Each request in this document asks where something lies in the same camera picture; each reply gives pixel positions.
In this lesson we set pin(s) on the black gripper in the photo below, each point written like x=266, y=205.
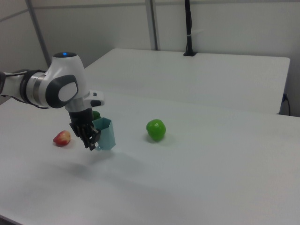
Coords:
x=80, y=120

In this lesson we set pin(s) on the light blue hexagonal mug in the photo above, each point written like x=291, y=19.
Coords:
x=106, y=136

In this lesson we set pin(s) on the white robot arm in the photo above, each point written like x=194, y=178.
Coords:
x=35, y=89

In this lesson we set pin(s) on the dark green bell pepper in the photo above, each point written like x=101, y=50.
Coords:
x=96, y=114

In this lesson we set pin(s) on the red wax apple fruit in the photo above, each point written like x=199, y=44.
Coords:
x=62, y=138

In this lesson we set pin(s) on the green apple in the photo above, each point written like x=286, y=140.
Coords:
x=155, y=130

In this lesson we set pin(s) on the grey partition post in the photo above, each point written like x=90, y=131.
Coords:
x=153, y=23

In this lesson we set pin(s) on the black camera stand pole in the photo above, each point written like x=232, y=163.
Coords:
x=188, y=28

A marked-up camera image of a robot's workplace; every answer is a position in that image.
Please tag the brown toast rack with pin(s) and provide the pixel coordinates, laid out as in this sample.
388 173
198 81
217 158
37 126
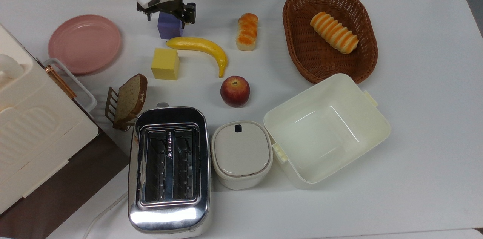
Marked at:
110 103

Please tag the white plastic bin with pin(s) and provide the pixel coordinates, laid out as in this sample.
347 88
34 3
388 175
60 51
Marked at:
324 129

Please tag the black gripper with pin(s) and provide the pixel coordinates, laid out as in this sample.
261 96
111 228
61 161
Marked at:
166 7

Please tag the brown drawer cabinet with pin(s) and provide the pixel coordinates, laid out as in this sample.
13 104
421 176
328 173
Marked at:
75 190

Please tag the small white trash can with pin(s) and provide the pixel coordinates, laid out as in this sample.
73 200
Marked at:
241 154

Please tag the toast slice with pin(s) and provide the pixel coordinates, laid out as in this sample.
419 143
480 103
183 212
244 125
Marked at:
130 99

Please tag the purple cube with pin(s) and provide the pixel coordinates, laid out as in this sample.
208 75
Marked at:
169 28

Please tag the red apple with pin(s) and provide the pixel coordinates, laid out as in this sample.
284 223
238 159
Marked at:
235 91

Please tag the cream and chrome toaster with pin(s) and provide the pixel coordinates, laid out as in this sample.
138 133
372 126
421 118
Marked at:
169 218

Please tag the pink plate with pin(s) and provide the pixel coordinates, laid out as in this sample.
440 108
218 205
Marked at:
85 45

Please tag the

▬▬▬

From the data above, copy out every line with the string "Please" in it.

### Solution to the exercise:
Please tag the brown toast rack with pin(s) and provide the pixel coordinates, laid out as in this sample.
Please tag the white plastic bin with pin(s) and provide the pixel coordinates, laid out as in this sample.
Please tag the black gripper with pin(s) and provide the pixel coordinates, laid out as in this sample.
Please tag the brown drawer cabinet with pin(s) and provide the pixel coordinates, laid out as in this sample.
Please tag the small white trash can with pin(s) and provide the pixel coordinates, laid out as in this sample.
Please tag the toast slice with pin(s) and provide the pixel coordinates, laid out as in this sample.
Please tag the purple cube with pin(s) and provide the pixel coordinates, laid out as in this sample.
Please tag the red apple with pin(s) and provide the pixel coordinates, laid out as in this sample.
Please tag the cream and chrome toaster with pin(s) and provide the pixel coordinates, laid out as in this sample.
Please tag the pink plate with pin(s) and provide the pixel coordinates, laid out as in this sample.
Please tag the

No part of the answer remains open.